Abstract:Defect reduction planning plays a vital role in enhancing software quality and minimizing software maintenance costs. By training a black box machine learning model and "explaining" its predictions, explainable AI for software engineering aims to identify the code characteristics that impact maintenance risks. However, post-hoc explanations do not always faithfully reflect what the original model computes. In this paper, we introduce CounterACT, a Counterfactual ACTion rule mining approach that can generate defect reduction plans without black-box models. By leveraging action rules, CounterACT provides a course of action that can be considered as a counterfactual explanation for the class (e.g., buggy or not buggy) assigned to a piece of code.
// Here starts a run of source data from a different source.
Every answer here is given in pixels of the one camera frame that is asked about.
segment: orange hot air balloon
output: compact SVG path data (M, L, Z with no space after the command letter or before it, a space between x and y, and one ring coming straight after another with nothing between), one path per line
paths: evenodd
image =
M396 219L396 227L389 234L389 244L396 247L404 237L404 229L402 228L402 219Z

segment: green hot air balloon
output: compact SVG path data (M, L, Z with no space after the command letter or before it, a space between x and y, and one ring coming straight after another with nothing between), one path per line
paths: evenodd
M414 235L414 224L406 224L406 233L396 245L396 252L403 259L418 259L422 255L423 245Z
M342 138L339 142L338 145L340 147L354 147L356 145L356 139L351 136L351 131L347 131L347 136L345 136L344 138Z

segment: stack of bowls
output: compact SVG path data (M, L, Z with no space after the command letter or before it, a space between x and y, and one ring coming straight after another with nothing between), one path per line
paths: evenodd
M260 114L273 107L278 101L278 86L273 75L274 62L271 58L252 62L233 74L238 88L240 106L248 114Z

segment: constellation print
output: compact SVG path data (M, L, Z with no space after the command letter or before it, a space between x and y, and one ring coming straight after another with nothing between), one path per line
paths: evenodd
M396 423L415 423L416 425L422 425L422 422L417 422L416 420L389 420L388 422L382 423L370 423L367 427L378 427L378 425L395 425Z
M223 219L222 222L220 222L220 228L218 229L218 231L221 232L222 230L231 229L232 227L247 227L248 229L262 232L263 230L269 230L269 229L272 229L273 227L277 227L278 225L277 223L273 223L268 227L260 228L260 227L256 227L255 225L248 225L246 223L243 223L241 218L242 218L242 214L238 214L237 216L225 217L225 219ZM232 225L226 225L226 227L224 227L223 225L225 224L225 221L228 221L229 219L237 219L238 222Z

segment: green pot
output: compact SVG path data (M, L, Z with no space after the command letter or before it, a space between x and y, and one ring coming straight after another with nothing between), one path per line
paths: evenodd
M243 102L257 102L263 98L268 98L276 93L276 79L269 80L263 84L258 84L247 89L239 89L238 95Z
We compare the effectiveness of CounterACT with the original action rule mining algorithm and six established defect reduction approaches on 9 software projects. Our evaluation is based on (a) overlap scores between proposed code changes and actual developer modifications; (b) improvement scores in future releases; and (c) the precision, recall, and F1-score of the plans. Our results show that, compared to competing approaches, CounterACT's explainable plans achieve higher overlap scores at the release level (median 95%) and commit level (median 85.97%), and they offer better trade-off between precision and recall (median F1-score 88.12%). Finally, we venture beyond planning and explore leveraging Large Language models (LLM) for generating code edits from our generated plans. Our results show that suggested LLM code edits supported by our plans are actionable and are more likely to pass relevant test cases than vanilla LLM code recommendations.